→ EXERCISE: Go through the listing below and gather every line with the word "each".
════════
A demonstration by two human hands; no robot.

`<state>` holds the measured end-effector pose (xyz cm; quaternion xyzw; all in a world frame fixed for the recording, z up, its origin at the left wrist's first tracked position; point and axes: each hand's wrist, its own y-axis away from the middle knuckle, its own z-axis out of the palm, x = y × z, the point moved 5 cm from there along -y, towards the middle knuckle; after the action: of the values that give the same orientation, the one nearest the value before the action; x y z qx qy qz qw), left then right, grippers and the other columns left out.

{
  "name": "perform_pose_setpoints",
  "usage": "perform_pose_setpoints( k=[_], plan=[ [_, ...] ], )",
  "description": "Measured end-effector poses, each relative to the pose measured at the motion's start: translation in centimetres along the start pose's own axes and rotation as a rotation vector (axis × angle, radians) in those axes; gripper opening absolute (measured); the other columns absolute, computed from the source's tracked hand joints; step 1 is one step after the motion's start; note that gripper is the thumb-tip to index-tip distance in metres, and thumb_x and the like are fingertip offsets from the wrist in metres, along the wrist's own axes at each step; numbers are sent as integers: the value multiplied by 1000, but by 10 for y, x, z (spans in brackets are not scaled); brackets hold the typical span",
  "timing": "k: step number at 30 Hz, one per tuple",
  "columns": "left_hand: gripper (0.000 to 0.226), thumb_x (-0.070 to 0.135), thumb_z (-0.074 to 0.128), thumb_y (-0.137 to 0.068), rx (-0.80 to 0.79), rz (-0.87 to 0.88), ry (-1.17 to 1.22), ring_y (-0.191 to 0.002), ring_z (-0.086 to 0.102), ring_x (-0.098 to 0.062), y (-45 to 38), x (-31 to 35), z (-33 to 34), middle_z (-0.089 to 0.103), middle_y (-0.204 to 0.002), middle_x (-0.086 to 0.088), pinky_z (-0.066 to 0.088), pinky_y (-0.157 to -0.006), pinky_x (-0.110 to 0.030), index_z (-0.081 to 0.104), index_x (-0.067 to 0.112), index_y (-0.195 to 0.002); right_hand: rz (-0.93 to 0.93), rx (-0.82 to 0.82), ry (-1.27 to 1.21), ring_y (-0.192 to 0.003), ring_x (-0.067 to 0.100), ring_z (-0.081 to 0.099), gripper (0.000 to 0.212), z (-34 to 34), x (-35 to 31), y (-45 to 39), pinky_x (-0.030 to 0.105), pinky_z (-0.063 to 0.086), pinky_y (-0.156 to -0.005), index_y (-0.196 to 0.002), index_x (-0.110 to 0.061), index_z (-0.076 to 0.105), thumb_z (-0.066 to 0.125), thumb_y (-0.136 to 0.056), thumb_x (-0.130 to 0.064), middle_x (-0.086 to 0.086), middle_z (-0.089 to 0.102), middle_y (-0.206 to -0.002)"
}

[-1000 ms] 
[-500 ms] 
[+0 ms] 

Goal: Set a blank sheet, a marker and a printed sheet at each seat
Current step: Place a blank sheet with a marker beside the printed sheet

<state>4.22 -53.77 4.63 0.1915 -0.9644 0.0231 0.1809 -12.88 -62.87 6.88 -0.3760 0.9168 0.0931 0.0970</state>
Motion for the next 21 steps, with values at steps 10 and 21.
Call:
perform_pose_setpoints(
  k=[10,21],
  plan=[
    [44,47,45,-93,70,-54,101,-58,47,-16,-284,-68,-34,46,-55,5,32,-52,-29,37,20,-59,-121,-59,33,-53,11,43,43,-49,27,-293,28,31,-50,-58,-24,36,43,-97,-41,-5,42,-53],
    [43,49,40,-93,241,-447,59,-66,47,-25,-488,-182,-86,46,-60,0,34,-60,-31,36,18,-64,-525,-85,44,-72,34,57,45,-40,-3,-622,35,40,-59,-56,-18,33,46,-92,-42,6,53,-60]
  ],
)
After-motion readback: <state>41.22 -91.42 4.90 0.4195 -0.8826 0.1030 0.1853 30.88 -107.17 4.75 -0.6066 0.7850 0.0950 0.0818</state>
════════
→ ANSWER TO THE EXERCISE:
`<state>` holds the measured end-effector pose (xyz cm; quaternion xyzw; all in a world frame fixed for the recording, z up, its origin at the left wrist's first tracked position; point and axes: each hand's wrist, its own y-axis away from the middle knuckle, its own z-axis out of the palm, x = y × z, the point moved 5 cm from there along -y, towards the middle knuckle; after the action: of the values that give the same orientation, the one nearest the value before the action; x y z qx qy qz qw), left then right, grippers and the other columns left out.
  "description": "Measured end-effector poses, each relative to the pose measured at the motion's start: translation in centimetres along the start pose's own axes and rotation as a rotation vector (axis × angle, radians) in those axes; gripper opening absolute (measured); the other columns absolute, computed from the source's tracked hand joints; step 1 is one step after the motion's start; note that gripper is the thumb-tip to index-tip distance in metres, and thumb_x and the like are fingertip offsets from the wrist in metres, along the wrist's own axes at each step; numbers are sent as integers: the value multiplied by 1000, but by 10 for y, x, z (spans in brackets are not scaled); brackets hold the typical span",
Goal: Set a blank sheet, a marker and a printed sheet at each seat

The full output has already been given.